By Christopher Martin, April 23, 2013. Source: Bloomberg
More than half the U.S. states with laws requiring utilities to buy renewable energy are considering ways to pare back those mandates after a plunge in natural gas prices brought on by technology that boosted supply.
Sixteen of the 29 states with renewable portfolio standards are considering legislation that would reduce the need for wind and solar power, according to researchers backed by the U.S. Energy Department. North Carolina lawmakers may be among the first to move, followed by Colorado and Connecticut.
The efforts could benefit U.S. utilities such as Duke Energy Corp (DUK). and PG&E Corp (PCG). as well as Exxon Mobil Corp (XOM)., the biggest U.S. oil producer, and Peabody Energy Corp (BTU)., the largest U.S. coal mining company. Those companies contributed to at least one of the lobby groups pushing the change, according to the Center for Media and Democracy, a Madison, Wisconsin-based non-profit group. It would hurt wind turbine maker Vestas Wind Systems A/S (VWS) and First Solar Inc (FSLR)., which develops solar farms.
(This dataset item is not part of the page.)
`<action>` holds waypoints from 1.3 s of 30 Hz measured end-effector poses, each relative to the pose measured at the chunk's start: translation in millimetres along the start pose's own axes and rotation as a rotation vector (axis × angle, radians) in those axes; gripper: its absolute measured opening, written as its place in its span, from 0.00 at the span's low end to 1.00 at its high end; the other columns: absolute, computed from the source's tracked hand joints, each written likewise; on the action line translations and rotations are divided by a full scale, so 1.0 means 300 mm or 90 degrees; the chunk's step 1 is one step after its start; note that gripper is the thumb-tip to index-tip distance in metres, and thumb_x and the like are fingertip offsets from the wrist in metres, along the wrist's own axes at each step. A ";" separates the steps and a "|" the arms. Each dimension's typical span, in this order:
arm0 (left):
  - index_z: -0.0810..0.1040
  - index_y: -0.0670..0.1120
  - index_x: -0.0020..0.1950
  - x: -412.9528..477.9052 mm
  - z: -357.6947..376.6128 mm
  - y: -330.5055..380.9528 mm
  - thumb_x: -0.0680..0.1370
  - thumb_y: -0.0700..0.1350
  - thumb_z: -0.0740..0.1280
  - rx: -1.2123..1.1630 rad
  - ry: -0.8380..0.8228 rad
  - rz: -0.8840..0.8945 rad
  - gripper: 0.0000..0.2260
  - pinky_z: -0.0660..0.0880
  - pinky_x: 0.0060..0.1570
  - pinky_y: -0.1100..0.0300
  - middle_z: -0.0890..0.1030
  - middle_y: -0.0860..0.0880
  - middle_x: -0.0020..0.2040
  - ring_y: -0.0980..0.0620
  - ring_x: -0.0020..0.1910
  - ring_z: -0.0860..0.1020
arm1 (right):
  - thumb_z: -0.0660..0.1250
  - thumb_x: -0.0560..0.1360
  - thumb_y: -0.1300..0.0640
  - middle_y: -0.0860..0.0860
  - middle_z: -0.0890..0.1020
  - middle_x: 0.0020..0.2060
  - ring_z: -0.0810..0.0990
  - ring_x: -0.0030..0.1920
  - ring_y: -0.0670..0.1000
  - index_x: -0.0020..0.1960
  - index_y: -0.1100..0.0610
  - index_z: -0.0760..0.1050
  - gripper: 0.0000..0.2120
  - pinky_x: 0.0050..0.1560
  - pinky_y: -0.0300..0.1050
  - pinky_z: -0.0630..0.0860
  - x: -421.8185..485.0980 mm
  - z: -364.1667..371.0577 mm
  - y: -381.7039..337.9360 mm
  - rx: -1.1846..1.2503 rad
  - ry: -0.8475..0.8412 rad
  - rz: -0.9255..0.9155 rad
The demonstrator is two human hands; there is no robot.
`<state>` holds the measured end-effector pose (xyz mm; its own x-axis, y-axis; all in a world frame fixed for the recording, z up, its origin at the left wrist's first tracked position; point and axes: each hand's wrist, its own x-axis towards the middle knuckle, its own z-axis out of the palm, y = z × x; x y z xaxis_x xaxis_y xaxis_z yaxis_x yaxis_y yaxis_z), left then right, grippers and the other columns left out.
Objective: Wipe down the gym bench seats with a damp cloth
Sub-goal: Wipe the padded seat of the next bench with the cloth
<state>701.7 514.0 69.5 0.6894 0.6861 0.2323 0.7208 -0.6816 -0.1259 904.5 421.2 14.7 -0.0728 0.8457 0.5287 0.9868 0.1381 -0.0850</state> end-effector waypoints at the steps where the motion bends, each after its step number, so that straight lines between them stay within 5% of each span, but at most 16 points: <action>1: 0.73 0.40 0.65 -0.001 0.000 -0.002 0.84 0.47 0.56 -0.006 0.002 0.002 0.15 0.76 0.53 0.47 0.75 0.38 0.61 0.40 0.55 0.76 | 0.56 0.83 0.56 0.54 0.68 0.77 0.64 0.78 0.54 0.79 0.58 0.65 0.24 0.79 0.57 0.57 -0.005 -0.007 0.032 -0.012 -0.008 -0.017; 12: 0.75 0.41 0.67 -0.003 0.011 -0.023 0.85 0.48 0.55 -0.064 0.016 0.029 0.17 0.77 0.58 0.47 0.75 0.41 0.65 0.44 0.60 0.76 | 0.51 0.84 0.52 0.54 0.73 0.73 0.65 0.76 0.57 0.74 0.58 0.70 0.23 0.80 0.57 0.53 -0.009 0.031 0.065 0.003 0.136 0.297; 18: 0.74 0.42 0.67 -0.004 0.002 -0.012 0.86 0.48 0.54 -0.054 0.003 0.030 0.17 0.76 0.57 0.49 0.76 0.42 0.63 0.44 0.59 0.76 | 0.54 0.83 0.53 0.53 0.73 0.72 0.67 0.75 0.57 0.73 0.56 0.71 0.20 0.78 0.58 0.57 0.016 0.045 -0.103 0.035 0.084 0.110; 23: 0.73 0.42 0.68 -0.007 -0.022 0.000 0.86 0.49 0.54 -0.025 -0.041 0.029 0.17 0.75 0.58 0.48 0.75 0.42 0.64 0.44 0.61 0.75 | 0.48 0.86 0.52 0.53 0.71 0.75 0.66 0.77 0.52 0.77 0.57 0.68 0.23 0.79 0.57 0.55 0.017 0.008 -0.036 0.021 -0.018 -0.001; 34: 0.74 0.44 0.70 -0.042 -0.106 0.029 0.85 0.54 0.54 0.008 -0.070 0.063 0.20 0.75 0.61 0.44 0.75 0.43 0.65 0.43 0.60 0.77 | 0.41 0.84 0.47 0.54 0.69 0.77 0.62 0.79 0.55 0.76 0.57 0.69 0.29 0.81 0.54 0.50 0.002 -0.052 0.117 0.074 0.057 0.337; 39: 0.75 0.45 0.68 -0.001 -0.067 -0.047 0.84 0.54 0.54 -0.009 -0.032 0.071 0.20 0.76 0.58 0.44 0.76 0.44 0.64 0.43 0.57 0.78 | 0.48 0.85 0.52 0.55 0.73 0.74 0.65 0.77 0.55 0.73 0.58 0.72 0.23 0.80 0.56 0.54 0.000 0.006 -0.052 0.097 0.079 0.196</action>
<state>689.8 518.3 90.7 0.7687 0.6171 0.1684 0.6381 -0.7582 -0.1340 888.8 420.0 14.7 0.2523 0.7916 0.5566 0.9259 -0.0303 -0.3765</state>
“We’re opposed to these mandates, and 2013 will be the most active year ever in terms of efforts to repeal them,” said Todd Wynn, task force director for energy of the American Legislative Exchange Council, or Alec, a lobby group pushing for the change. “Natural gas is a clean fuel, and regulators and policy makers are seeing how it’s much more affordable than renewable energy.”